INSTRUCTIONS TO FOLLOW. Scan the data below for lines holding the word "cabinet", and copy each line found.

SUPPLIED MATERIAL.

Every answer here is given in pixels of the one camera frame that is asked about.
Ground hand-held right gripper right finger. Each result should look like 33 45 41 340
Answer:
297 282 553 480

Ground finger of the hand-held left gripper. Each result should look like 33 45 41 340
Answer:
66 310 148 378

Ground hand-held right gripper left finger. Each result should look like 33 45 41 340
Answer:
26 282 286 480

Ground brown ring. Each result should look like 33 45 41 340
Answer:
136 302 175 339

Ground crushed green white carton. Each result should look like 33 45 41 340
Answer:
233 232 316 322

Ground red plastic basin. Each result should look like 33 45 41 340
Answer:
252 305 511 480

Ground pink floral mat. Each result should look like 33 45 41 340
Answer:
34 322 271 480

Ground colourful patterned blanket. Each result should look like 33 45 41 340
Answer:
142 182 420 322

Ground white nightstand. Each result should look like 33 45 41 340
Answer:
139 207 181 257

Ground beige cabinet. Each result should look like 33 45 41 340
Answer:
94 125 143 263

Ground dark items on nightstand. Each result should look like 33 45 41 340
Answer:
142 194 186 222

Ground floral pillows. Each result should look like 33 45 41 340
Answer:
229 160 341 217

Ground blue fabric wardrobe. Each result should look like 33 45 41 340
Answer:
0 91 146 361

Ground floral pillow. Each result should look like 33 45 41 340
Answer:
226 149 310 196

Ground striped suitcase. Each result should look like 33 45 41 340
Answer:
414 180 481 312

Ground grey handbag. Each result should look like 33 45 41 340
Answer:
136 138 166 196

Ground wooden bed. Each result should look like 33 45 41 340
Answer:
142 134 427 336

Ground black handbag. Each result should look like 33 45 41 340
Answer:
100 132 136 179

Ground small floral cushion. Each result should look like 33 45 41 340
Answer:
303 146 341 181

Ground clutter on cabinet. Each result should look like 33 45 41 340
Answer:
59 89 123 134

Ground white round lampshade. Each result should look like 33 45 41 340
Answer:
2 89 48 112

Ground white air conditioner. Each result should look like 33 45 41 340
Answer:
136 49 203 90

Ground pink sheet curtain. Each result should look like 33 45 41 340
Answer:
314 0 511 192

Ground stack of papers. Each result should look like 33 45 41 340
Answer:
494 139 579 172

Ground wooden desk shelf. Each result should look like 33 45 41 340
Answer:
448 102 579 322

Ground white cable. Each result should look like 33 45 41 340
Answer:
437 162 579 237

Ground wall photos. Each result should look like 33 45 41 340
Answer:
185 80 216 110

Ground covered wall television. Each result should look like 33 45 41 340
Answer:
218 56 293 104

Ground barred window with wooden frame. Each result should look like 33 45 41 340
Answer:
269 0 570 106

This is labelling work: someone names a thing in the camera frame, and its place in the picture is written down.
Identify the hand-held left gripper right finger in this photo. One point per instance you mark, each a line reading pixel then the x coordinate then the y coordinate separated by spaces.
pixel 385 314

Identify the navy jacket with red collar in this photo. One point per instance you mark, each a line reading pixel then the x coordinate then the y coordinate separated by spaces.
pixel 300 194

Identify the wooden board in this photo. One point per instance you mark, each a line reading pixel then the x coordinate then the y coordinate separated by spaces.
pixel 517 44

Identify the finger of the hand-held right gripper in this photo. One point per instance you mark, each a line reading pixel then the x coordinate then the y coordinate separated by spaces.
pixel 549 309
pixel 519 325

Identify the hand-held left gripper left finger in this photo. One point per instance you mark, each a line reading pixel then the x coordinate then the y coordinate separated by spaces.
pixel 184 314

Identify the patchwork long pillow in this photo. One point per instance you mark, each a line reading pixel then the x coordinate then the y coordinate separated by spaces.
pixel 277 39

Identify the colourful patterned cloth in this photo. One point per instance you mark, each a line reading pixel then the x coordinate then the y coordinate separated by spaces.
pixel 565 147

==

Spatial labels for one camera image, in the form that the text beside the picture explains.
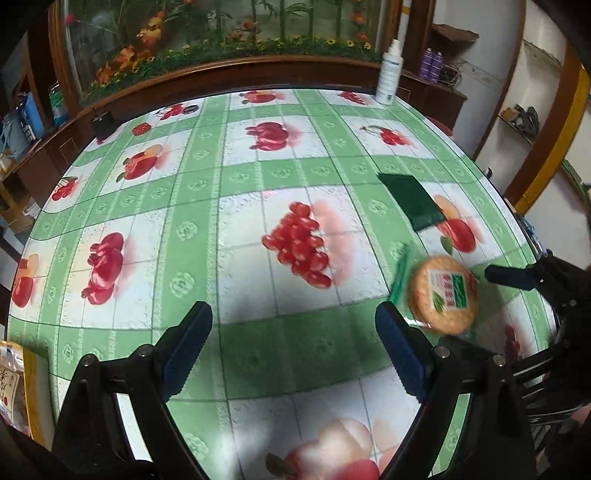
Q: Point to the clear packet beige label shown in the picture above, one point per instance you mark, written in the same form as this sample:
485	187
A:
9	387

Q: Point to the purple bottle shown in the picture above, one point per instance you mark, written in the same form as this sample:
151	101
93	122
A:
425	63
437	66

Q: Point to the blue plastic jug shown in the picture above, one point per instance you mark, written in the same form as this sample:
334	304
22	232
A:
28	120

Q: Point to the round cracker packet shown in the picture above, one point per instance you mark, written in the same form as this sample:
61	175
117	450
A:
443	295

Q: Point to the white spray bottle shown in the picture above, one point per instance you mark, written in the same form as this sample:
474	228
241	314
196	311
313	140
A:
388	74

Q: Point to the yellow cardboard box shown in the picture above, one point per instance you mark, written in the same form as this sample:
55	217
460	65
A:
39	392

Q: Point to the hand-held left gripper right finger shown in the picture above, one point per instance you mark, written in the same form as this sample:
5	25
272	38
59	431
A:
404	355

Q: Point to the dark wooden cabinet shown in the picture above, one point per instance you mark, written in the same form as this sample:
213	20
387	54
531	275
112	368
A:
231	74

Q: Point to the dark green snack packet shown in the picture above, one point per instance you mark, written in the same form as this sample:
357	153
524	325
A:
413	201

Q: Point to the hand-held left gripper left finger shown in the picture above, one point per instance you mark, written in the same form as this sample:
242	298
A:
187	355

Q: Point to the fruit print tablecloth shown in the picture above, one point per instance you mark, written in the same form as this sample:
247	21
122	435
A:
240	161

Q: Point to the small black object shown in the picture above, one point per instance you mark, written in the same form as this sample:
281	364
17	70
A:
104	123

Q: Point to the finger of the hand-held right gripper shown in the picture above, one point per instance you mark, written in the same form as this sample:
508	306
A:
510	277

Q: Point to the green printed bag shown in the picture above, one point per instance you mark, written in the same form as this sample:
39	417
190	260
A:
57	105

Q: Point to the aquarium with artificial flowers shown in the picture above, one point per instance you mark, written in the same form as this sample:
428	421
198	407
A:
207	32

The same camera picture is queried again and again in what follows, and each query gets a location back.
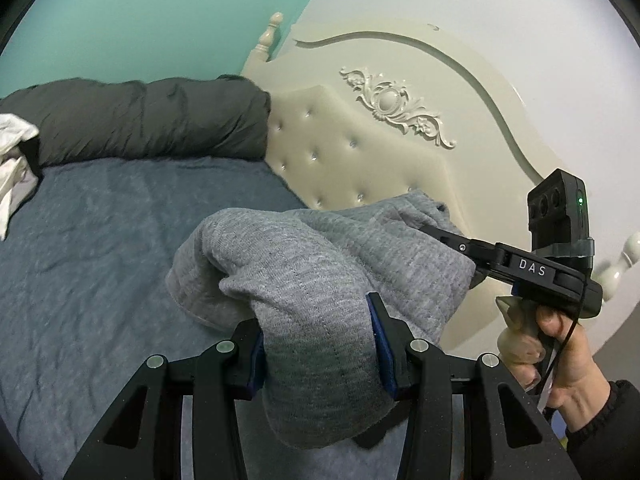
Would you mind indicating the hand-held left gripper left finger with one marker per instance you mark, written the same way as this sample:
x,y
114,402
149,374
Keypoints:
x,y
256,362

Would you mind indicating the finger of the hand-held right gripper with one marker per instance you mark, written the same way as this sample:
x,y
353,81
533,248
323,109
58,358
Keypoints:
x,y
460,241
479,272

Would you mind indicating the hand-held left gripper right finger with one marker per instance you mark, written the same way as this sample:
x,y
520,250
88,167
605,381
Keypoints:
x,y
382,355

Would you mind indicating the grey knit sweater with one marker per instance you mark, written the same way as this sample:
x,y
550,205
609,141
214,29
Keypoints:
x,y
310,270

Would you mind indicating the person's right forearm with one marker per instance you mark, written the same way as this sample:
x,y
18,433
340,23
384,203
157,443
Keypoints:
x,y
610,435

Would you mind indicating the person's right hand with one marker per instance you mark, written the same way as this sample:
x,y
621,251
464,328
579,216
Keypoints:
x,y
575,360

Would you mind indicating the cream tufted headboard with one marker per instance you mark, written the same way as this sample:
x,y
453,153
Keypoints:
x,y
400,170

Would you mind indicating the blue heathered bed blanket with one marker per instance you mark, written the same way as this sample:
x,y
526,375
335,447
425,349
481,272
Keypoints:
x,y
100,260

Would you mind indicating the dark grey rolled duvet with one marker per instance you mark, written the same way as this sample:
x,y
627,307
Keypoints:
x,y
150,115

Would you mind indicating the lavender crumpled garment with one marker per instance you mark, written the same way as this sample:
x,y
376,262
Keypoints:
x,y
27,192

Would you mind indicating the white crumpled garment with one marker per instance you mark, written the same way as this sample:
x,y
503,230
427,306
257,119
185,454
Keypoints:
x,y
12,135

SOLUTION TO THIS EXERCISE.
Ground beige cabinet. Each result should look like 33 45 41 340
Ground clutter on cabinet. Each result should look like 33 45 41 340
Q: Point to the dark wooden cabinet shown in the picture above, one point per instance you mark, written in the same form as this sample:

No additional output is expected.